__WORK ITEM__
Across the listing below, count the lines containing "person". Give nothing but the number.

__DATA UNDER STUDY__
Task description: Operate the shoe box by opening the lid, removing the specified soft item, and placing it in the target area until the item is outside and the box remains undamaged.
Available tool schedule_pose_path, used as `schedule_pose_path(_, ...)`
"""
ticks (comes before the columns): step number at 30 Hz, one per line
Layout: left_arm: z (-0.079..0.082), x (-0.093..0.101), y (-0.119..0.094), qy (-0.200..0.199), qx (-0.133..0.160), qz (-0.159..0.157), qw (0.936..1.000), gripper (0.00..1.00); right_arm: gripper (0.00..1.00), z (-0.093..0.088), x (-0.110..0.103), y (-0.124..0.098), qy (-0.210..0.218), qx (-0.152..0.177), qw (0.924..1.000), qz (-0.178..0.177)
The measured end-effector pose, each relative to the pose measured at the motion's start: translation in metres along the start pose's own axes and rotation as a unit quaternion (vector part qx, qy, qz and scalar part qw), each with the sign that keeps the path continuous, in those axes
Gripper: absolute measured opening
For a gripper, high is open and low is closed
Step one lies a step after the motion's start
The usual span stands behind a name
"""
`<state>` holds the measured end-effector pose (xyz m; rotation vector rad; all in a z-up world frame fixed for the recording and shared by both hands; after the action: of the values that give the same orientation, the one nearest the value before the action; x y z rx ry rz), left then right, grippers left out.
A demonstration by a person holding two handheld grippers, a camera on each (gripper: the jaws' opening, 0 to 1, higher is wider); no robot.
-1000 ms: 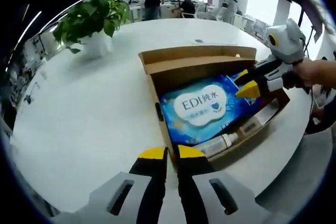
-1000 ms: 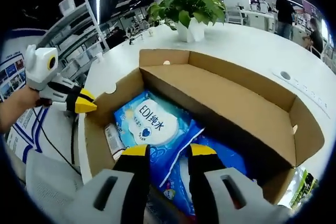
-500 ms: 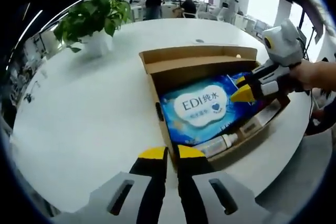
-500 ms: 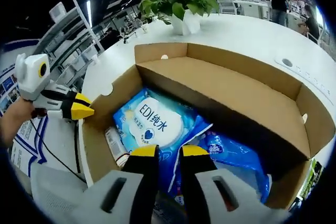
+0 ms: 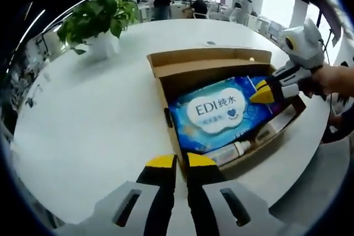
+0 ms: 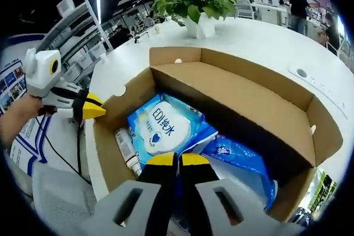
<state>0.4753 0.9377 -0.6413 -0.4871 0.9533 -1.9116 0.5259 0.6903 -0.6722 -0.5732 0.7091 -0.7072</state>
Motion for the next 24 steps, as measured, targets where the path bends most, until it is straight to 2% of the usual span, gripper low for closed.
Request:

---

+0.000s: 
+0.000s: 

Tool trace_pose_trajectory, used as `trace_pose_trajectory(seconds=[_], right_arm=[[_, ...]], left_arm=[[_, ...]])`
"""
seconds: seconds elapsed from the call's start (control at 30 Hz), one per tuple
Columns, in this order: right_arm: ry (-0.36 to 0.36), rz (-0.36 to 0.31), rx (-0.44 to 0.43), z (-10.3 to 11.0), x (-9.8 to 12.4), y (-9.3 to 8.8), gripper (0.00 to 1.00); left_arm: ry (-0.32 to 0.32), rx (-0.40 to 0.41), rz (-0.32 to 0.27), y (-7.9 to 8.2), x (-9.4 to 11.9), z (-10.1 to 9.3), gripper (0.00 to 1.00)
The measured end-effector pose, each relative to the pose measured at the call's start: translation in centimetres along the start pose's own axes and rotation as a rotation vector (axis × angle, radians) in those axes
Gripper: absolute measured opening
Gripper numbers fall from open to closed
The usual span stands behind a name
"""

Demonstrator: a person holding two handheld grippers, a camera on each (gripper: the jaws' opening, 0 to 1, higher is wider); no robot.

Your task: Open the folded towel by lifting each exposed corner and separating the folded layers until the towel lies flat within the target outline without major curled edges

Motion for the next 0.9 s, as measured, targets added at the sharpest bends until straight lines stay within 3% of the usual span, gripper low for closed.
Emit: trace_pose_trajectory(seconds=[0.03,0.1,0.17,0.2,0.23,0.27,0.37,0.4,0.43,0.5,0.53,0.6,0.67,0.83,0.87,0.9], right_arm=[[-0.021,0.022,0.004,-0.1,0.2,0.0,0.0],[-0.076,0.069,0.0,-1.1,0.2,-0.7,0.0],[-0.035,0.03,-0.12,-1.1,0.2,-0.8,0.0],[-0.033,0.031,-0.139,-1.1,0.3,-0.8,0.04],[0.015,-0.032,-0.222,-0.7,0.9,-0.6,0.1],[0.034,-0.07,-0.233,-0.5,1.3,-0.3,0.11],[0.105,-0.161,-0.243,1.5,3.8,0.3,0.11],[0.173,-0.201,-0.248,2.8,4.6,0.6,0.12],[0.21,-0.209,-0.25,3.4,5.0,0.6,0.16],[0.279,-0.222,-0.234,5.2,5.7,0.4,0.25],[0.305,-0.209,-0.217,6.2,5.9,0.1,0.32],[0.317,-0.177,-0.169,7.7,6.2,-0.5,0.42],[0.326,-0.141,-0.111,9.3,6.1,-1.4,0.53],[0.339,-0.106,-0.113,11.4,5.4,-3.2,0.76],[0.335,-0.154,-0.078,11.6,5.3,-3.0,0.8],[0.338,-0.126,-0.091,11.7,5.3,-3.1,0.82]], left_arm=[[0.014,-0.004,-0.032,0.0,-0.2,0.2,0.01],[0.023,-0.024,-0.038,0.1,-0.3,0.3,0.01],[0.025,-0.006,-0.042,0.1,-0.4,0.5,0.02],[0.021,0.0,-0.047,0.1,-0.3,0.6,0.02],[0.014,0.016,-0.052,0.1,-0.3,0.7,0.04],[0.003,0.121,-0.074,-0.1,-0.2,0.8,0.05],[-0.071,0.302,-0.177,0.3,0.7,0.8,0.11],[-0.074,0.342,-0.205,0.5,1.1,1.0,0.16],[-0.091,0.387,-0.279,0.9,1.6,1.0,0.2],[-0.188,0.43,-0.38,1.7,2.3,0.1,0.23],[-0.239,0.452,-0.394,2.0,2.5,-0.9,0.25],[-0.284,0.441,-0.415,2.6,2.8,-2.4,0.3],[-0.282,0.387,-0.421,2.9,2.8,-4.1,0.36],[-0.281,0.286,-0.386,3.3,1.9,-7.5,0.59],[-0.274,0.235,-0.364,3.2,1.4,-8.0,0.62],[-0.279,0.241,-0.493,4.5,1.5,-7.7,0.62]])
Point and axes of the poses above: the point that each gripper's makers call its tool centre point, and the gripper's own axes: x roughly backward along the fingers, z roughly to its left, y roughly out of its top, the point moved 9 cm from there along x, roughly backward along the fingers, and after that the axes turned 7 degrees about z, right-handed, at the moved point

__RESULT BELOW__
2